Since the earliest days of the city, Chicago food processors have been subject to a variety of government regulations concerning food quality and monopolistic business practices. Rules for flour grading and inspection were established in Illinois in the 1850s. By 1880, Chicago was licensing its bakeries. In the first decade of the twentieth century, the federal Pure Food and Drug Act, along with new state and municipal rules, placed broader controls over the food industry; and federal oversight increased significantly during World War I and World War II. During the 1920s, Kraft struggled with the state of Wisconsin over cream skimming limits. In the realm of antitrust regulation, Quaker Oats was sued unsuccessfully in 1915 for alleged violations of the 1890 Sherman Act, and Beatrice was one of the companies investigated and regulated by the Federal Trade Commission between the 1930s and 1960s for alleged anticompetitive practices in the dairy industry.

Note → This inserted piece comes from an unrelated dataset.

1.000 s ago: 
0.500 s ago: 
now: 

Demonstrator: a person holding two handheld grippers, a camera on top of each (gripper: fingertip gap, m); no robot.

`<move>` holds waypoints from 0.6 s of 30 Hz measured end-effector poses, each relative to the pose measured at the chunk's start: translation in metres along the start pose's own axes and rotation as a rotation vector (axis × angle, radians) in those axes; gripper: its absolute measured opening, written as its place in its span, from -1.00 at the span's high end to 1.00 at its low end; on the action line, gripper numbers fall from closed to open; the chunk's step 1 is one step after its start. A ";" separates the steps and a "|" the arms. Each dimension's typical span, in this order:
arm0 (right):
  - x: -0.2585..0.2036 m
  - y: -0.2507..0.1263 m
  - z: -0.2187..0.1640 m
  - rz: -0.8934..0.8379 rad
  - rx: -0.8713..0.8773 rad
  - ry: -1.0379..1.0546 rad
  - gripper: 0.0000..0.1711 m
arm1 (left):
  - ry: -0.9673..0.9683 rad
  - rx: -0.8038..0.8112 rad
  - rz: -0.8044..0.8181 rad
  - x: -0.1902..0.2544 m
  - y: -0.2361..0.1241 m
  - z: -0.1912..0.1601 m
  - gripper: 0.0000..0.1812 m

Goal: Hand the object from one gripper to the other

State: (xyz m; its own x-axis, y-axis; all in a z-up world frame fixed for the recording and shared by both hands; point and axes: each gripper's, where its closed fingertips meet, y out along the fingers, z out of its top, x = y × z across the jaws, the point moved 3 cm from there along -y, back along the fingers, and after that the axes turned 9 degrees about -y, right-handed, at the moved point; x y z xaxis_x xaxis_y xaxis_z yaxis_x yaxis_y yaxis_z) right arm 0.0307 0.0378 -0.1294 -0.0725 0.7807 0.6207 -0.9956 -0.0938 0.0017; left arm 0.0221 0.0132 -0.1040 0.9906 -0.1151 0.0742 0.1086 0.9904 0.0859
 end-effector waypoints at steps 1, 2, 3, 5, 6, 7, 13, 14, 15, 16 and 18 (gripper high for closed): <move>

As the twentieth century came to an end, Chicago-area companies continued to be important in the food processing business, but the city's status as an industry headquarters had been shaken by a recent rash of corporate takeovers and acquisitions. In 1985, the Chicago-based food giant Beatrice, one of the largest companies in the United States, was dismantled by investment bankers in a leveraged buyout. And in the 1990s, Quaker Oats suffered a $1.4 billion dollar loss on its Snapple drink brand. The massive capital flows involved in these kind of transactions, combined with changing consumer preferences, suggest a volatile landscape of food processing. But at the end of the 1990s, the stable strength of Midwestern agricultural production, along with the presence of major food processors such as Quaker, Sara Lee, Dean, Keebler, Tootsie, and Wrigley, indicated that Chicago would remain at the center of the industry.

Bibliography
Connor, John M., and William A. Schiek. Food Processing: An Industrial Powerhouse in Transition. 2nd ed. 1997.
Gazel, Neil R. Beatrice: From Buildup through Breakup. 1990.
Thorn-ton, Harrison John. The History of the Quaker Oats Company. 1933.